Information management is relatively easy. The Bates Stamp and objective coding do a pretty quick and easy job of that. Modern computer tools such as database and text searching software can do a remarkable job of organizing that information. But knowledge is derived not by software but by "WetWare" ---the magnificent mechanism that lies between your ears and those of your staff and associates. WetWare is the skill and creativity that draws knowledge from information just as a skilled silversmith extracts a piece of art from a raw chunk of metal. It is the instinct of the water-witch who finds a well in the desert and it is the intuition of the computer programmer who solves the data-processing enigma that grounding his most important project. It is why lawyering is an art and not just a craft. It is why we are paid so much.

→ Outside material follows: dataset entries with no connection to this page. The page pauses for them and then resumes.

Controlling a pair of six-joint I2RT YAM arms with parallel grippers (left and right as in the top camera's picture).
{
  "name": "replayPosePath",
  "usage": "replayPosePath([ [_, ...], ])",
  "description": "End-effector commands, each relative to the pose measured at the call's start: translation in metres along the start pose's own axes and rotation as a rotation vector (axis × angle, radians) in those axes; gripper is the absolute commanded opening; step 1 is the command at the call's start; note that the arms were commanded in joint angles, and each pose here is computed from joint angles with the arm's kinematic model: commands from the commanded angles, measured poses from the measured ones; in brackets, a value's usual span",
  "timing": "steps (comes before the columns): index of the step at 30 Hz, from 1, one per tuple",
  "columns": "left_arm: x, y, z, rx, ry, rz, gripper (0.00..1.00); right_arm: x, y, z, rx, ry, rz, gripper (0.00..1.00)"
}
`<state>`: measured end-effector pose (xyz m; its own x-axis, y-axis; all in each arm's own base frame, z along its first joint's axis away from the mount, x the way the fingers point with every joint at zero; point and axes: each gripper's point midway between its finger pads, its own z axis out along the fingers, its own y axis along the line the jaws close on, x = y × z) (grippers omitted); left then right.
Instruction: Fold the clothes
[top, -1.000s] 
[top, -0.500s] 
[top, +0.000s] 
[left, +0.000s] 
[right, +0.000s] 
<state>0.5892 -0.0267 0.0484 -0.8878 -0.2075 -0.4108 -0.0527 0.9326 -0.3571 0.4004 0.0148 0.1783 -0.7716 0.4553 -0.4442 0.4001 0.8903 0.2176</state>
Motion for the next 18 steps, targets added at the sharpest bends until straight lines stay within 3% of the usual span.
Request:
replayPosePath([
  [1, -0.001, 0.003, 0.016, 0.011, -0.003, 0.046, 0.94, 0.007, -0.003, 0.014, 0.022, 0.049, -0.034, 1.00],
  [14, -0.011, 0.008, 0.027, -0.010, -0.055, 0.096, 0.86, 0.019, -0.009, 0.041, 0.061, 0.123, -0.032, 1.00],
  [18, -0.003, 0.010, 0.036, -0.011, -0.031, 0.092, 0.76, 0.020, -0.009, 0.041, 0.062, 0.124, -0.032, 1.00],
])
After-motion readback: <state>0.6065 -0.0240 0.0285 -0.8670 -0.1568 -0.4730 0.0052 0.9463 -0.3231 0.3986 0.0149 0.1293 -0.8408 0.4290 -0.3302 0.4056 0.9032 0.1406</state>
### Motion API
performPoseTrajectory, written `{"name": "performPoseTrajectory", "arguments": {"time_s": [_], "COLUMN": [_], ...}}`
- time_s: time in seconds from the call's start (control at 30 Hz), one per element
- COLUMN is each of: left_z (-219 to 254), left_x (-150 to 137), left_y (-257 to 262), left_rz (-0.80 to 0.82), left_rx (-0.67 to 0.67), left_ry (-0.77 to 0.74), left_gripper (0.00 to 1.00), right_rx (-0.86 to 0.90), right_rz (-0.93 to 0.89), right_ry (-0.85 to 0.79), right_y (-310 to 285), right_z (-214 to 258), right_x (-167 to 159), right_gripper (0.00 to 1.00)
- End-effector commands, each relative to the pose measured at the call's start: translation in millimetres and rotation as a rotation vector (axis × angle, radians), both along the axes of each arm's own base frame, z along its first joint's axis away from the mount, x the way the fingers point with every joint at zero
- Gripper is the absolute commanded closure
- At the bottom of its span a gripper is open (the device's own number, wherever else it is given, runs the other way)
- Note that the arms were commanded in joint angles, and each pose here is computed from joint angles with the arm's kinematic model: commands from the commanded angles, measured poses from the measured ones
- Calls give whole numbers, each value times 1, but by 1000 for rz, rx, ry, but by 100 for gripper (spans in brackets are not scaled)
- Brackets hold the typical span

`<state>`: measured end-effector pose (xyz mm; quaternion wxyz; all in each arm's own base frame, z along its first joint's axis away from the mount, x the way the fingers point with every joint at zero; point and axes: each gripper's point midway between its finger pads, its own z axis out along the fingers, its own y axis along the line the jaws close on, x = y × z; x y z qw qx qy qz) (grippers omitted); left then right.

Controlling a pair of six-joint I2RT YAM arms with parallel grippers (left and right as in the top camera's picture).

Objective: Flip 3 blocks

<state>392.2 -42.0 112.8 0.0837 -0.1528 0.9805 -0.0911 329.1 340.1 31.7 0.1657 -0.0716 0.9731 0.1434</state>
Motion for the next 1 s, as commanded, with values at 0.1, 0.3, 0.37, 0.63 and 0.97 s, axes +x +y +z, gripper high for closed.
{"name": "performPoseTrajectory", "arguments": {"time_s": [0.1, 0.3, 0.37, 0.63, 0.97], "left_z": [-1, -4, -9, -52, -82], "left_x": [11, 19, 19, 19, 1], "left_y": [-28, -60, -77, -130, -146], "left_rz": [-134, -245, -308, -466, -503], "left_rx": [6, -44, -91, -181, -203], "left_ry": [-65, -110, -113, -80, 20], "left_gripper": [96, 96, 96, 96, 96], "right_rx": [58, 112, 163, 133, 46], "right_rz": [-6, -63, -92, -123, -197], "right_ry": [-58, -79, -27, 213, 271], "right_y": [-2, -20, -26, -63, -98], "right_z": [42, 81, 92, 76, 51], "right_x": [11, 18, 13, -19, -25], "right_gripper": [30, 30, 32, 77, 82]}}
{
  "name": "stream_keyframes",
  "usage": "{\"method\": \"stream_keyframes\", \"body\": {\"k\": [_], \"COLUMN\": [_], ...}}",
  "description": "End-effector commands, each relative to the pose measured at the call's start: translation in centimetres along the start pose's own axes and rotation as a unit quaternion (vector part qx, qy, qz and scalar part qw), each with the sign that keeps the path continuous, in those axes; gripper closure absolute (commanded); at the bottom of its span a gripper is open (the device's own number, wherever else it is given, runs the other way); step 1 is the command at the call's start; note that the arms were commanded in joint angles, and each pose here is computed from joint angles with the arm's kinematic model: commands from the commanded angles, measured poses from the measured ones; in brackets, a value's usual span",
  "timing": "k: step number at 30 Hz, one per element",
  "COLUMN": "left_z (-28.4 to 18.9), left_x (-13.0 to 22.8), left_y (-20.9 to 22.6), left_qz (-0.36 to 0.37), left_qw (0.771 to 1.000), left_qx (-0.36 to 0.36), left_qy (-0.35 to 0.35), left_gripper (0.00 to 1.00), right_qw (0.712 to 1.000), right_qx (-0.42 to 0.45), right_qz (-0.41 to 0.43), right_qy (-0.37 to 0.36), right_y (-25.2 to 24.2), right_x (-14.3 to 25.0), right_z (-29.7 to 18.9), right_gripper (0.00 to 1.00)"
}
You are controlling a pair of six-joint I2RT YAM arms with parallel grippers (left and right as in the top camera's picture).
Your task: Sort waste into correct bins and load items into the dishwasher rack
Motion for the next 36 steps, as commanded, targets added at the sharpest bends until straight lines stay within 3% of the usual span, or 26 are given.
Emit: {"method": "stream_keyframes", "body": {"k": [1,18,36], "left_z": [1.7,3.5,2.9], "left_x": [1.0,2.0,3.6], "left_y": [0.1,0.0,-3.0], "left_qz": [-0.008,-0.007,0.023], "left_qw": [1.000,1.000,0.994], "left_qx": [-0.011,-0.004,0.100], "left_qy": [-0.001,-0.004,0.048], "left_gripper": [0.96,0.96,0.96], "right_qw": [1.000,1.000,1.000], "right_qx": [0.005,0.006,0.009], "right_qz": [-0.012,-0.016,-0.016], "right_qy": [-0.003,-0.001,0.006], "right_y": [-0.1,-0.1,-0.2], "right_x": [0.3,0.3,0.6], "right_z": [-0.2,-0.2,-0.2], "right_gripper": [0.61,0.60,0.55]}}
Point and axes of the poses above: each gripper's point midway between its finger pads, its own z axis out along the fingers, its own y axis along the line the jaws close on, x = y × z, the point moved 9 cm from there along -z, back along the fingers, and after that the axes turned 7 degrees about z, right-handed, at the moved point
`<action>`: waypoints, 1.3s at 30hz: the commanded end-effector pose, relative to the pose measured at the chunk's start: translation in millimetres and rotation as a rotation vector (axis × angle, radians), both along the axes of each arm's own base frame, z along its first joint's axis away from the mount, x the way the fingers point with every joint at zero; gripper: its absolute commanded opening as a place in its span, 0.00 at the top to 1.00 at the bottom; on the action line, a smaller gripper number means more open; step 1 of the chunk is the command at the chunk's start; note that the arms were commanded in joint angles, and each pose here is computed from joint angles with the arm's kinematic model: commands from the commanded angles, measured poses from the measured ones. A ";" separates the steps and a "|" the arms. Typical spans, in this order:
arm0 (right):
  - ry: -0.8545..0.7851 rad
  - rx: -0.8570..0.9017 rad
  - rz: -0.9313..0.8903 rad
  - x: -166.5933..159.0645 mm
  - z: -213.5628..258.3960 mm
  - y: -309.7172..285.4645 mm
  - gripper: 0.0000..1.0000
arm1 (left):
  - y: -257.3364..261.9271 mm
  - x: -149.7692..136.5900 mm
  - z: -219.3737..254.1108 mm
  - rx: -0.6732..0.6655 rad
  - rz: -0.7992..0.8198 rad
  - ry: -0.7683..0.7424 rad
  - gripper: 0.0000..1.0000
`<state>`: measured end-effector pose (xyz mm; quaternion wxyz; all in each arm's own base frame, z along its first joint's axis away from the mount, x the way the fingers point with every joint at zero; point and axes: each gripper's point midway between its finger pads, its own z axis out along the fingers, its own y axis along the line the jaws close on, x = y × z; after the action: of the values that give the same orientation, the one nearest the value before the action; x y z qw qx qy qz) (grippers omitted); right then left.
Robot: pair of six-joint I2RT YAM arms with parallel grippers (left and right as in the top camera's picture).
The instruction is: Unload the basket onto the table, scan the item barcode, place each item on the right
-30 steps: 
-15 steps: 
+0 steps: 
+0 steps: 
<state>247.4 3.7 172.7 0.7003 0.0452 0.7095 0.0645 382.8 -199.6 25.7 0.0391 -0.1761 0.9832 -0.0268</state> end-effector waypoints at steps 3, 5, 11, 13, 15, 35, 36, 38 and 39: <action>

My friend and former partner, Tom Elke, is one of the more gifted among us. Tom has spent the last five years building a computer program that implements the principles of knowledge management in the trial preparation context that he has developed over 40 years of experience. Tom was one of the first and most perceptive critics of the information deluge that began with a trickle in the early 70's. He lives in Palo Alto where information is king.
Tom's program is called Once is Enough. It is not an information management program in the sense that it is designed to allow you to bring to bear information management techniques on that one-foot high stack of papers on your desk. Tom's program assumes that a variety of information management techniques can reduce the hundreds of thousands of documents to a few thousand. That process is essentially mechanical and requires no human intelligence. It relies upon the incredible power of the computer to classify and reclassify, organize and document information. Once is Enough is designed to facilitate your application of "WetWare" to that mechanically reduced information set. The core principal of Once is Enough is described best by its name. The information upon which knowledge is based is entered into the system only once and from that point on the development of knowledge from that information is continually organized and refined by application of your WetWare to it. Once is Enough replaces the paperclips and colored stickies with managed knowledge. Watch out for Once is Enough--it will be coming to a firm near you before the end of the year. Beta testing is underway in several Arizona firms.